An encyclopedia (Note: Also spelled encyclopaedia in British English; from ἐγκύκλιος παιδεία) is a reference work or compendium providing summaries of knowledge, either general or special, in a particular field or discipline. Encyclopedias are divided into articles or entries that are arranged alphabetically by article name or by thematic categories, or, in the case of online encyclopedias, they are hyperlinked and searchable. Encyclopedia entries are longer and more detailed than those in most dictionaries. Generally speaking, encyclopedia articles focus on factual information concerning the subject named in the article's title; this is unlike dictionary entries, which focus on linguistic information about words, such as their etymology, meaning, pronunciation, use, and grammatical forms.

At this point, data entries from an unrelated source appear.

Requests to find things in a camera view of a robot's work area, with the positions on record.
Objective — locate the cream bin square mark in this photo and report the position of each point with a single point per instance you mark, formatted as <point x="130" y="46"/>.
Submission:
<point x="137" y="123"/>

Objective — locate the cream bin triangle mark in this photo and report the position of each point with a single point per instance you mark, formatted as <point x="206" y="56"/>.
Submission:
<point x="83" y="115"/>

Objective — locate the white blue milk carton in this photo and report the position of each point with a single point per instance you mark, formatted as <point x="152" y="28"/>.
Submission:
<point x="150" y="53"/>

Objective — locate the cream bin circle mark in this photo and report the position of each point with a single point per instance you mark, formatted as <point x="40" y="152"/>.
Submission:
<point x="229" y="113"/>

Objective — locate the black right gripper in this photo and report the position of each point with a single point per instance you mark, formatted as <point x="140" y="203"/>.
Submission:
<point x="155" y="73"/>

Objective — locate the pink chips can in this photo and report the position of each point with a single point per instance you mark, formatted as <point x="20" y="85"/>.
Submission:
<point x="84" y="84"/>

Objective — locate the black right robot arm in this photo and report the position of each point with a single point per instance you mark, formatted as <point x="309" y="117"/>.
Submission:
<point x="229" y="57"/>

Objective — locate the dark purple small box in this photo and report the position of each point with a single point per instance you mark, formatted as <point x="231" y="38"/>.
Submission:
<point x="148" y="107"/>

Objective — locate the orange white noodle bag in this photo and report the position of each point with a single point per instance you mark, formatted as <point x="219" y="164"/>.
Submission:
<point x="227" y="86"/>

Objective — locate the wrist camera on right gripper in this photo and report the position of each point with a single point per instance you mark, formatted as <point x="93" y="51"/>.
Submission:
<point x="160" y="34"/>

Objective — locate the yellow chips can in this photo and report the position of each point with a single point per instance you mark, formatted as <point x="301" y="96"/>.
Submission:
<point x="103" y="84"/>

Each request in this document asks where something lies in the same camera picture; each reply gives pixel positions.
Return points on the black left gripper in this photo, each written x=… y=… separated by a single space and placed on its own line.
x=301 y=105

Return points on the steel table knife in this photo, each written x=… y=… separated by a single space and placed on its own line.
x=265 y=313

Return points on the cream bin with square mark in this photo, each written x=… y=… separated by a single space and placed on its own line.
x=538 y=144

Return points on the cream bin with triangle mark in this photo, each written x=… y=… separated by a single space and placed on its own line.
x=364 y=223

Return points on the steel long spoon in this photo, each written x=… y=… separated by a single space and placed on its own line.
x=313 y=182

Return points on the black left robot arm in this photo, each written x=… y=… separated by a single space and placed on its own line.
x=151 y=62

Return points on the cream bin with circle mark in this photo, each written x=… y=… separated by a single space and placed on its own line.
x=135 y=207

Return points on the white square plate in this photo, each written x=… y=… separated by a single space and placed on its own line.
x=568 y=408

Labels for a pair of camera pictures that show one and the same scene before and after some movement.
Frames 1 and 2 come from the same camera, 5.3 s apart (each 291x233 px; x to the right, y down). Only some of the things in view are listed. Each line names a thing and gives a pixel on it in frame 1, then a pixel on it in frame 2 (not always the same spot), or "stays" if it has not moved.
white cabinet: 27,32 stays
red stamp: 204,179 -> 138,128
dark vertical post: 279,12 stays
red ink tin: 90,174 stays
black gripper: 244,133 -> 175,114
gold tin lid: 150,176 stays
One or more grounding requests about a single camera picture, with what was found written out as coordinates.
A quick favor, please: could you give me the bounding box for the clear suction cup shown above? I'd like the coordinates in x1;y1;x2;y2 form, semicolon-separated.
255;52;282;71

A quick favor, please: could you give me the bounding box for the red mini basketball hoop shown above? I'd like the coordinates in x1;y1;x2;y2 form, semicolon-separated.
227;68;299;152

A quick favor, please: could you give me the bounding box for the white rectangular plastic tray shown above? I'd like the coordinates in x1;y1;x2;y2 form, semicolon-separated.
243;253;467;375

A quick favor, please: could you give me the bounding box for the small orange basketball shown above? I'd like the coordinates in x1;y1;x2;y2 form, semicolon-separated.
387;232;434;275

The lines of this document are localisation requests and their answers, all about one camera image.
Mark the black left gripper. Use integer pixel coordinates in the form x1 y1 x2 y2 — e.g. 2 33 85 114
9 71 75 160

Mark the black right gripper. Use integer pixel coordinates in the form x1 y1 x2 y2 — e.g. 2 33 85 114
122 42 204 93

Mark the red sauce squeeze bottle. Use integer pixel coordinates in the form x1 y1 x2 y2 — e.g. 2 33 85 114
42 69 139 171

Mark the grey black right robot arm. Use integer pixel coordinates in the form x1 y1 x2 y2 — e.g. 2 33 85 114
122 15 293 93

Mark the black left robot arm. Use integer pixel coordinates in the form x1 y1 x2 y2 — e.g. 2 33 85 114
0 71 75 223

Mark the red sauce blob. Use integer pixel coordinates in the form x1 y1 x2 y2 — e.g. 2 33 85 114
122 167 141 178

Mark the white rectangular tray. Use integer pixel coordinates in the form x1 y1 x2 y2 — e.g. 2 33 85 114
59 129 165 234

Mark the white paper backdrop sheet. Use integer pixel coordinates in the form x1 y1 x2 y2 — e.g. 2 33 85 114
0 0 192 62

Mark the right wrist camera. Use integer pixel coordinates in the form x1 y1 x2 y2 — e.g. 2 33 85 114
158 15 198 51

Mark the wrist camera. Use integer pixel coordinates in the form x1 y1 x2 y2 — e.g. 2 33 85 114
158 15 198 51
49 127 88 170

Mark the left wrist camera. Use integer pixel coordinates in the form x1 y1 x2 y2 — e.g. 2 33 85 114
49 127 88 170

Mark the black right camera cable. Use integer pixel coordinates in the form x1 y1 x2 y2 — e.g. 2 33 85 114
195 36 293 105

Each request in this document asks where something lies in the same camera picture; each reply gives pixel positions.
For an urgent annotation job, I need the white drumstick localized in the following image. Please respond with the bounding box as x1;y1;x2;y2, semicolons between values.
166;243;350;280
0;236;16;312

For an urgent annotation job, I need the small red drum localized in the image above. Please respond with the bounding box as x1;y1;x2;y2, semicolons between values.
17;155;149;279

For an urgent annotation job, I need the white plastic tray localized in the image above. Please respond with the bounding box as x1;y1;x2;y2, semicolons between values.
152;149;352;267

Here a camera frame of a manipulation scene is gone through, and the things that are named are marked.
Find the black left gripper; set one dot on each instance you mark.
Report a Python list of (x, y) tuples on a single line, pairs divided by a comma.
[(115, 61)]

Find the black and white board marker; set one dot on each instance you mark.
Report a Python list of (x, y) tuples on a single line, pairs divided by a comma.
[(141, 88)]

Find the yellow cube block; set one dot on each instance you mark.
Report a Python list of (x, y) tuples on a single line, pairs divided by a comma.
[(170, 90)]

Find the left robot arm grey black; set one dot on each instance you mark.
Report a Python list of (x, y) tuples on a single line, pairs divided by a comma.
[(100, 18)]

Encyclopedias have existed for around 2,000 years and have evolved considerably during that time as regards language (written in a major international or a vernacular language), size (few or many volumes), intent (presentation of a global or a limited range of knowledge), cultural perspective (authoritative, ideological, didactic, utilitarian), authorship (qualifications, style), readership (education level, background, interests, capabilities), and the technologies available for their production and distribution (hand-written manuscripts, small or large print runs, Internet). As a valued source of reliable information compiled by experts, printed versions found a prominent place in libraries, schools, and other educational institutions.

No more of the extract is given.